===== Data shown

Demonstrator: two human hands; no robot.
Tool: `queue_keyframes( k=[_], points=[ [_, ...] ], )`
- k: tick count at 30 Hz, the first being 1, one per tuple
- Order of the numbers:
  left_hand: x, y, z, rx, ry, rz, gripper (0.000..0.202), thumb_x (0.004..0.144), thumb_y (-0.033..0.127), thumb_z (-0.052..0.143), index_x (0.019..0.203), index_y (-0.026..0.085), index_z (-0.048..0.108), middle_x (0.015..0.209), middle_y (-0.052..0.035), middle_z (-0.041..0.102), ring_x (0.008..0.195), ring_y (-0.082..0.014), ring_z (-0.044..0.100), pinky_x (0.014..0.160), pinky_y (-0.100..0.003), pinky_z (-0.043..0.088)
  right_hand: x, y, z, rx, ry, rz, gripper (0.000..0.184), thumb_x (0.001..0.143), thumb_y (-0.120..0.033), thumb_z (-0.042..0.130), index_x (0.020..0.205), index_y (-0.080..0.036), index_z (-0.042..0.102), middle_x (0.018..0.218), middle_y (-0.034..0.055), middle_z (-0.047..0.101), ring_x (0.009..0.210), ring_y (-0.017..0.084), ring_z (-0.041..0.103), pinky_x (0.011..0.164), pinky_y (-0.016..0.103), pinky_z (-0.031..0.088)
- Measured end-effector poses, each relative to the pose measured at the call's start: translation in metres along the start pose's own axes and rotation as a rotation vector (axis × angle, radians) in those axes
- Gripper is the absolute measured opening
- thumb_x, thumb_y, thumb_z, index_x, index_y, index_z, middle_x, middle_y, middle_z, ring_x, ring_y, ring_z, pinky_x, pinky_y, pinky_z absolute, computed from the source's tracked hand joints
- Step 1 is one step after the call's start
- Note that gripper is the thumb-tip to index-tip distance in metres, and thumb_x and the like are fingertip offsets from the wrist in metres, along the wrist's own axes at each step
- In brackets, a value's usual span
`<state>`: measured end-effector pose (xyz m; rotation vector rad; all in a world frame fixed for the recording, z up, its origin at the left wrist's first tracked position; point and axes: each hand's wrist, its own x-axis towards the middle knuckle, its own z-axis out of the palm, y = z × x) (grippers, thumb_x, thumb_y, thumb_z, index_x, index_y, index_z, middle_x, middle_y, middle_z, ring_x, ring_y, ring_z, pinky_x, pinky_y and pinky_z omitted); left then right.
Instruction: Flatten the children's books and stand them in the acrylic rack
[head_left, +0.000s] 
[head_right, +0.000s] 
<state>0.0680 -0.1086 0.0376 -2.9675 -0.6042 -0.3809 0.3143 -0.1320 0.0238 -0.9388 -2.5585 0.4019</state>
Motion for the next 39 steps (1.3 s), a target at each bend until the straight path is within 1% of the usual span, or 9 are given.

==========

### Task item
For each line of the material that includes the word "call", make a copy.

### Response to the exercise
- Measured end-effector poses, each relative to the pose measured at the call's start: translation in metres along the start pose's own axes and rotation as a rotation vector (axis × angle, radians) in those axes
- Step 1 is one step after the call's start

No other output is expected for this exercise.